“She’s beyond a joke, Adele,” she said. “I hear she’s got a scrap-book, and puts in picture post-cards and photographs of country-houses, with dates below them to indicate she has been there——”

“No!” said Adele. “How heavenly of her. I must see it, or did you make it up?”

“Indeed I didn’t,” said the injured Marcia. “And she’s got in it a picture post-card of the moat-garden at Whitby with the date of the Sunday before last, when I had a party there and didn’t ask her. Besides, she was in London at the time. And there’s one of Buckingham Palace Garden, with the date of the last garden-party. Was she asked?”

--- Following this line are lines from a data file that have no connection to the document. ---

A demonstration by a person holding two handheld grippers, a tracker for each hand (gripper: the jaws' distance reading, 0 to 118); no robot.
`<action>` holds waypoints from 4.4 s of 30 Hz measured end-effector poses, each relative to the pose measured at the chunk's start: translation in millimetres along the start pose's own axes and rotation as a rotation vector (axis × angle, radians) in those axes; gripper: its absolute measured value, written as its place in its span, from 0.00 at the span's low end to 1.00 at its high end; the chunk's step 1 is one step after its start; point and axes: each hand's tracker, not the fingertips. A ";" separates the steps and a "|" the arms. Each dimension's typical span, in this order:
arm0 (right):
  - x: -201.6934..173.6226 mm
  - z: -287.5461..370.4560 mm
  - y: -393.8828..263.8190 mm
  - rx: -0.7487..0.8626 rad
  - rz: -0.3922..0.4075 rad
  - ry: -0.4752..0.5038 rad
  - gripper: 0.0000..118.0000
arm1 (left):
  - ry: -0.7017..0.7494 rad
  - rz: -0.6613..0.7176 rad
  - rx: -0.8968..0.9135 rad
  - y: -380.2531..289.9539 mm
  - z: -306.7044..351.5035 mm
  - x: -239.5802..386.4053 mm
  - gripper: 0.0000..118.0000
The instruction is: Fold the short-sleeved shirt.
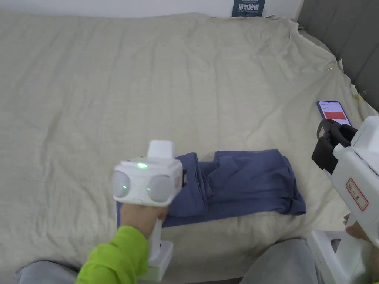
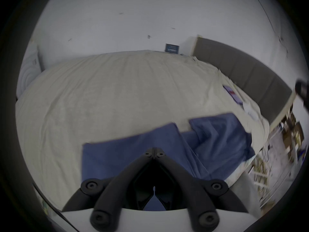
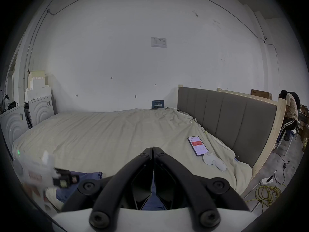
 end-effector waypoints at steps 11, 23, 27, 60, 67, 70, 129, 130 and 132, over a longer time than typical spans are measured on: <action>21.3 5.6 -9.0 -0.024 -0.023 -0.049 0.00 | -0.077 -0.215 -0.107 -46.4 -17.4 69.7 0.00; 7.1 11.1 -0.5 -0.016 -0.020 -0.032 0.00 | -0.347 0.056 0.084 32.3 48.1 23.3 0.00; -2.1 8.3 3.9 -0.011 -0.011 -0.012 0.00 | -0.321 0.186 0.085 58.5 58.8 -45.4 0.09; -24.9 -21.8 -7.4 -0.077 0.030 0.023 0.00 | -0.491 0.612 -0.372 -20.8 -19.1 -218.2 0.11; -32.9 -23.2 -8.1 -0.089 0.037 0.037 0.00 | -0.430 0.589 -0.380 -0.8 -3.0 -203.2 0.01; -34.1 -24.2 -6.6 -0.084 0.026 0.045 0.00 | -0.386 0.586 -0.371 19.0 17.0 -200.2 0.01; -19.3 4.8 -0.7 -0.041 -0.030 0.016 0.00 | -0.105 0.181 -0.020 77.0 59.1 -85.7 0.92; -20.6 4.9 -0.4 -0.040 -0.028 0.019 0.00 | -0.050 0.160 0.022 72.4 60.6 -87.6 0.87; -23.8 4.5 0.6 -0.039 -0.021 0.024 0.00 | 0.065 0.074 0.080 56.4 59.6 -83.0 0.51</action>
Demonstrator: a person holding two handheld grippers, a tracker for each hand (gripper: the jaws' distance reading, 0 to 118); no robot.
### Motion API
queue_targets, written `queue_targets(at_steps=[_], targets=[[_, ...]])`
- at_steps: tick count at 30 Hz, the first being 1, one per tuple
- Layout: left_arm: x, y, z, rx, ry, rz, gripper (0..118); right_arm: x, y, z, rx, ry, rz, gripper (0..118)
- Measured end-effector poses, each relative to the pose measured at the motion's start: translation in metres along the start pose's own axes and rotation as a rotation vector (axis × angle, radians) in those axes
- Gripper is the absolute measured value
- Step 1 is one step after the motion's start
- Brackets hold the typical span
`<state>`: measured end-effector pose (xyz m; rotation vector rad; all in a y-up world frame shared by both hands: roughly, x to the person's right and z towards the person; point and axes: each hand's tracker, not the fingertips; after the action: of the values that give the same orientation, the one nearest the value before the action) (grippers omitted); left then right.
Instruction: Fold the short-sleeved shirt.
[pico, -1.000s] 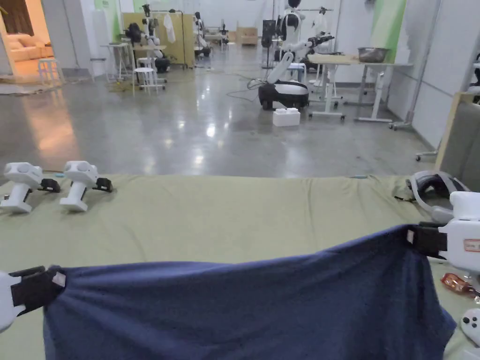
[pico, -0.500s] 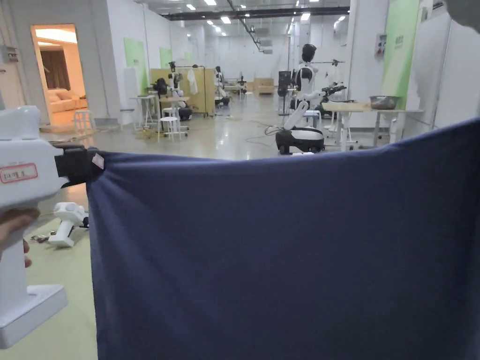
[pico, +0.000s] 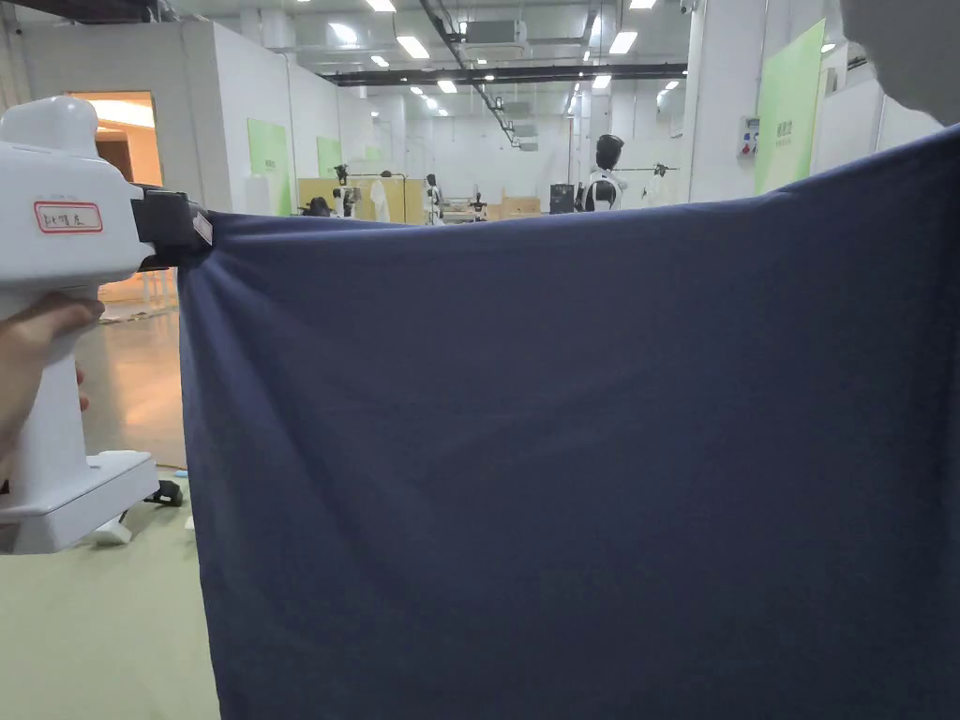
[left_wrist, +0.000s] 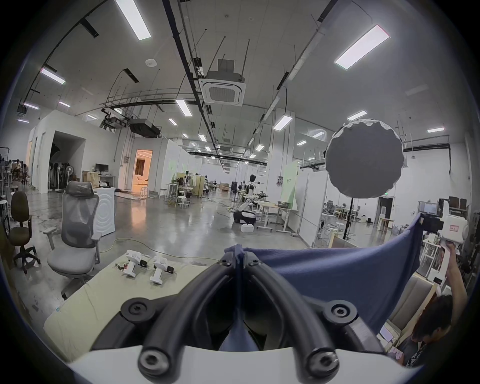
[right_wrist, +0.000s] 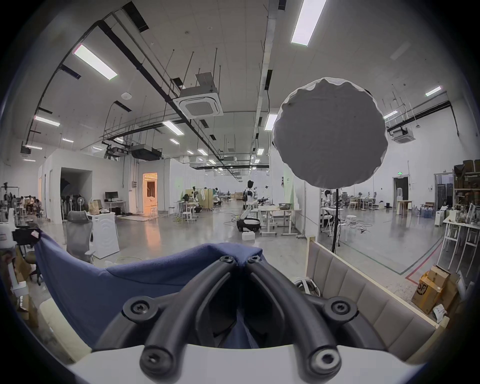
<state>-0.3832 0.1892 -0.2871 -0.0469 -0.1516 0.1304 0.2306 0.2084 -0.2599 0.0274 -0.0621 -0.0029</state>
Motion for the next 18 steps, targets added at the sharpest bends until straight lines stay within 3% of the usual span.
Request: queue_targets(at_steps=[8,12,18], targets=[[-0.005,0.001,-0.069,0.004,0.042,-0.017,6,0.000,-0.018,-0.006,-0.006,-0.032,-0.034,4],[-0.008,0.000,-0.104,0.008,0.082,-0.032,6,-0.002,-0.014,0.003,-0.003,-0.045,0.008,4],[-0.013,0.000,-0.151,0.022,0.148,-0.029,6,-0.001,-0.007,0.005,0.009,-0.055,0.002,4]])
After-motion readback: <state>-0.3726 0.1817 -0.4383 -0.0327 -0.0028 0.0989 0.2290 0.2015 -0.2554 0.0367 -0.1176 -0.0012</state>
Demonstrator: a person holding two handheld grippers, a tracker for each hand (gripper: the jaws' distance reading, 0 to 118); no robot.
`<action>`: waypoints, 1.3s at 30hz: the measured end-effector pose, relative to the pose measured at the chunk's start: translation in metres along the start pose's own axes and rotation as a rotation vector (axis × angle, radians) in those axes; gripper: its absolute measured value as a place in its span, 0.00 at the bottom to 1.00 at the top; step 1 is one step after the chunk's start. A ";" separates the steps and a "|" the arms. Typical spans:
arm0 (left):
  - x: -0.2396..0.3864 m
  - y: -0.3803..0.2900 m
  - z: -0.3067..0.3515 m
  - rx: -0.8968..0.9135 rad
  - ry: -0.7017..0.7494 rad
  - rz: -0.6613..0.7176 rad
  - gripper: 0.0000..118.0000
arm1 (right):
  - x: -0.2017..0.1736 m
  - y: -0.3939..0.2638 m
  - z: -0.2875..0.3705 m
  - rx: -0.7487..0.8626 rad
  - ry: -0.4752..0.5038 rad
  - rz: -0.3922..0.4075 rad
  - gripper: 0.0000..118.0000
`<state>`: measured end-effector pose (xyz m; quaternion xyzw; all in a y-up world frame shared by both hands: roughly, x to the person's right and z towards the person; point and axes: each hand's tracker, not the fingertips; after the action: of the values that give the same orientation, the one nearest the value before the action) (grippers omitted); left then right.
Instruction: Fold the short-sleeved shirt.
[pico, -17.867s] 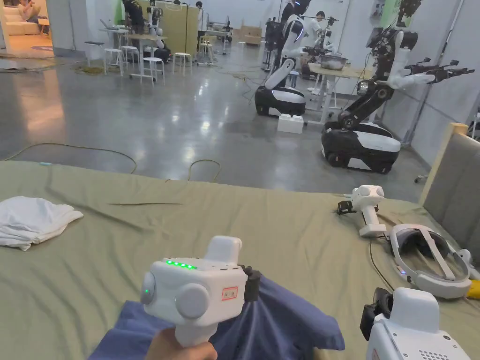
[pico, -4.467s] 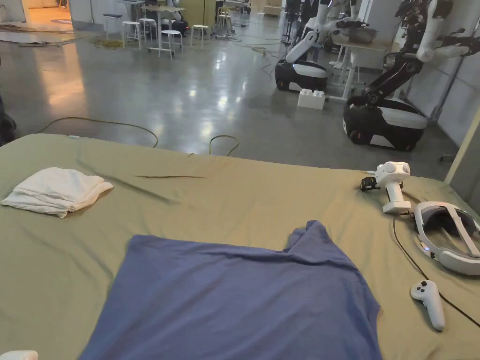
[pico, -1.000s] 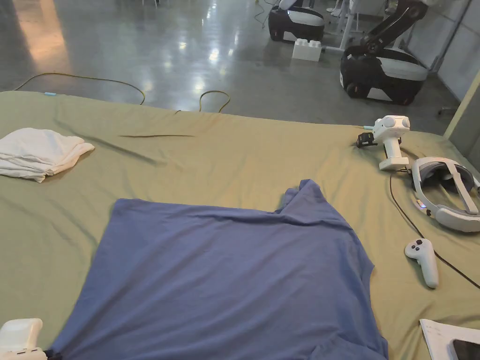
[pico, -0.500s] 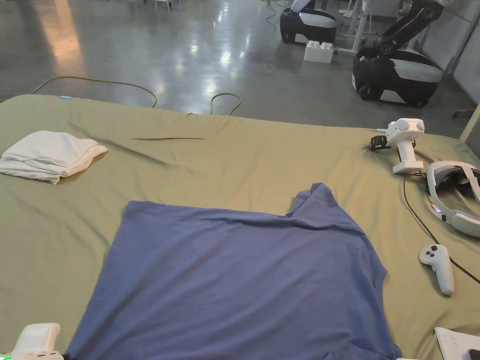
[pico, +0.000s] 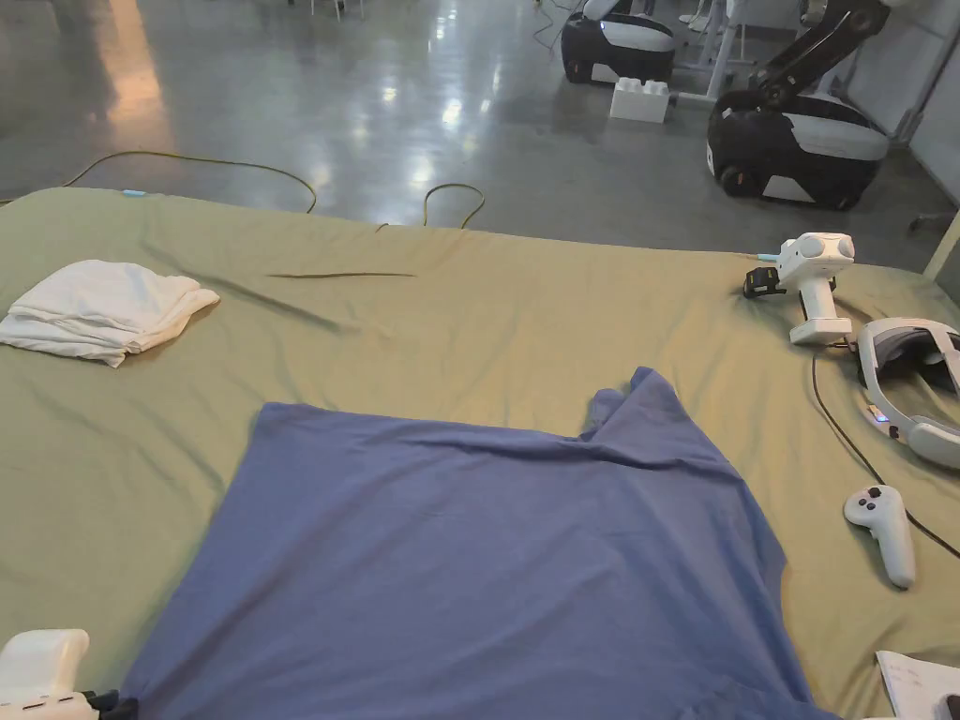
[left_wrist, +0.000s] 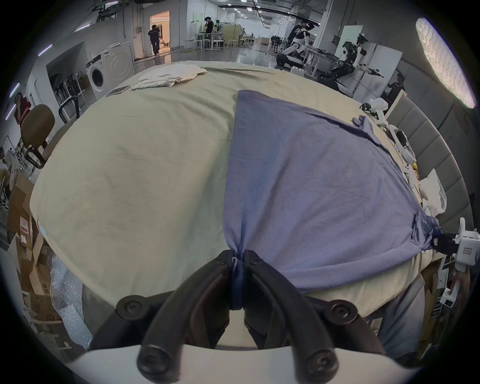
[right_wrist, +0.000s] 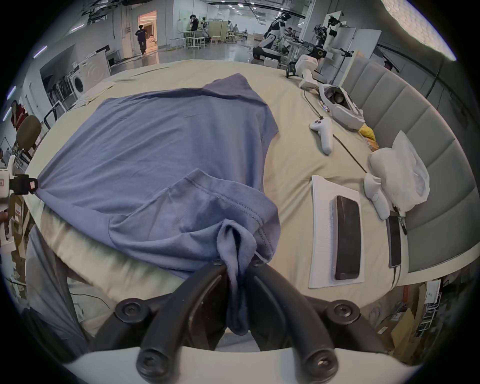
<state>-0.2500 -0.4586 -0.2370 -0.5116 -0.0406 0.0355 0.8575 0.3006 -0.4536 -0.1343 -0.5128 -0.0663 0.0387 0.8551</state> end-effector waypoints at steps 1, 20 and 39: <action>-0.002 -0.001 0.005 0.002 -0.002 0.004 0.08 | 0.001 -0.002 0.005 0.000 0.001 0.000 0.08; 0.009 0.114 -0.056 0.090 -0.004 0.051 0.08 | 0.012 0.123 -0.062 0.088 0.029 -0.108 0.08; 0.019 0.137 -0.094 0.029 0.037 0.091 0.44 | 0.017 0.150 -0.122 0.125 0.005 -0.132 0.52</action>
<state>-0.2235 -0.4736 -0.4017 -0.5008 -0.0006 0.0656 0.8631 0.3362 -0.4870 -0.3224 -0.4531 -0.0953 -0.0149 0.8862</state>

“I haven’t heard she was,” said Adele.

“Then you may be sure she wasn’t. She’s beyond a joke, I tell you, and I’m not going to ask her to my dance. I won’t, I won’t—I will not. And she asked me to dine three times last week. It isn’t fair: it’s bullying. A weak-minded person would have submitted, but I’m not weak-minded, and I won’t be bullied. I won’t be forcibly fed, and I won’t ask her to my dance. There!”

“Don’t be so unkind,” said Adele. “Besides, you’ll meet her down at my house only a few days afterward, and it will be awkward. Everybody else will have been.”

“Well, then she can pretend she has been exclusive,” said Marcia snappily, “and she’ll like that....”

The rumours solidified into fact, and soon Lucia was forced to the dreadful conclusion that Marcia’s ball was to take place without her. That was an intolerable thought, and she gave Marcia one more chance by ringing her up and inviting her to dinner on that night (so as to remind her she knew nothing about the ball), but Marcia’s stony voice replied that most unfortunately she had a few people to dinner herself. Wherever she went (and where now did Lucia not go?) she heard talk of the ball, and the plethora of Princes and Princesses that were to attend it.

For a moment the thought of Princesses lightened the depression of this topic. Princess Isabel was rather seriously ill with influenza, so Lucia, driving down Park Lane, thought it would not be amiss to call and enquire how she was, for she had noticed that sometimes the papers recorded the names of enquirers. She did not any longer care in the least how Princess Isabel was; whether she died or recovered was a matter of complete indifference to her in her present embittered frame of mind, for the Princess had not taken the smallest notice of her all these weeks. However, there was the front door open, for there were other enquirers on the threshold, and Lucia joined them. She presented her card, and asked in a trembling voice what news there was, and was told that the Princess was no better. Lucia bowed her head in resignation, and then, after faltering a moment in her walk, pulled herself together, and with a firmer step went back to her motor.

After this interlude her mind returned to the terrible topic. She was due at a drawing-room meeting at Sophy Alingsby’s house to hear a lecture on psycho-analysis, and she really hardly felt up to it. But there would certainly be a quantity of interesting people there, and the lecture itself might possibly be of interest, and so before long she found herself in the black dining-room, which had been cleared for the purpose. With the self-effacing instincts of the English the audience had left the front row chairs completely unoccupied, and she got a very good place. The lecture had just begun, and so her entry was not unmarked. Stephen was there, and as she seated herself, she nodded to him, and patted the empty chair by her side with a beckoning gesture. Her lover, therefore, sidled up to her and took it.